→ ASSIGNED TASK: In the following material, identify every line holding the string "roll" and return it.

→ DATA SHOWN:
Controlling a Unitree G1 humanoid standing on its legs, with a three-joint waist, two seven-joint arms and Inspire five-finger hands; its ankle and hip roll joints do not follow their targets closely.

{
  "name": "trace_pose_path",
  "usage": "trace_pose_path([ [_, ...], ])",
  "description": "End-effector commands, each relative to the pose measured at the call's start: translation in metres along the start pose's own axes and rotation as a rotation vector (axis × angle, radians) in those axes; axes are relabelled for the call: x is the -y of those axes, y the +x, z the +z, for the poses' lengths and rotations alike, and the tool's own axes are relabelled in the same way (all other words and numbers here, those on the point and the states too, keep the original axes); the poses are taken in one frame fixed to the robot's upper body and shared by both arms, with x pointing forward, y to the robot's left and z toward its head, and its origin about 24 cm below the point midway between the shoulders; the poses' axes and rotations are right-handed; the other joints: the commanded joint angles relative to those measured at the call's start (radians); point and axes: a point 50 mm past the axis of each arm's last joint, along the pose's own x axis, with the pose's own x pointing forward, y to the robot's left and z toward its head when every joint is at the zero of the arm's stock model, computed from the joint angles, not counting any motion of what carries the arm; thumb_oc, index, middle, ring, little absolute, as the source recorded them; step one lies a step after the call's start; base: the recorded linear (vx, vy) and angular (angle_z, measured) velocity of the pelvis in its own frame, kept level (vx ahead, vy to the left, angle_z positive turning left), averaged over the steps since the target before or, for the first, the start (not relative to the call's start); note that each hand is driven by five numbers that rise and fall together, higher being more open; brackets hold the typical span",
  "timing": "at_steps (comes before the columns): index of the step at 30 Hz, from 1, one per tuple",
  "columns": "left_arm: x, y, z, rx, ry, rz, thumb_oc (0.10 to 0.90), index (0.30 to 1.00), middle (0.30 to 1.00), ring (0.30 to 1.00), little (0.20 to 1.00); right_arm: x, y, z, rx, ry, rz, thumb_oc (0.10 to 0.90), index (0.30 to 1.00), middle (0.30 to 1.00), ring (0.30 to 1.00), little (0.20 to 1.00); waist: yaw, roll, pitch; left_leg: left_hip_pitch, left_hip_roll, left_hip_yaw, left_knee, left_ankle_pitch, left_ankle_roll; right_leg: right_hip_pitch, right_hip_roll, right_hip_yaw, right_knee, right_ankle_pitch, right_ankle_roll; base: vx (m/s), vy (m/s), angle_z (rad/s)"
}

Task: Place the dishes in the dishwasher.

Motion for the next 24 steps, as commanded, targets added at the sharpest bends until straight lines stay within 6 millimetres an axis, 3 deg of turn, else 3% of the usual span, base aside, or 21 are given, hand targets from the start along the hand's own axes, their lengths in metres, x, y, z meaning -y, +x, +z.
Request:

→ EXERCISE SOLUTION:
Controlling a Unitree G1 humanoid standing on its legs, with a three-joint waist, two seven-joint arms and Inspire five-finger hands; its ankle and hip roll joints do not follow their targets closely.
  "columns": "left_arm: x, y, z, rx, ry, rz, thumb_oc (0.10 to 0.90), index (0.30 to 1.00), middle (0.30 to 1.00), ring (0.30 to 1.00), little (0.20 to 1.00); right_arm: x, y, z, rx, ry, rz, thumb_oc (0.10 to 0.90), index (0.30 to 1.00), middle (0.30 to 1.00), ring (0.30 to 1.00), little (0.20 to 1.00); waist: yaw, roll, pitch; left_leg: left_hip_pitch, left_hip_roll, left_hip_yaw, left_knee, left_ankle_pitch, left_ankle_roll; right_leg: right_hip_pitch, right_hip_roll, right_hip_yaw, right_knee, right_ankle_pitch, right_ankle_roll; base: vx (m/s), vy (m/s), angle_z (rad/s)"

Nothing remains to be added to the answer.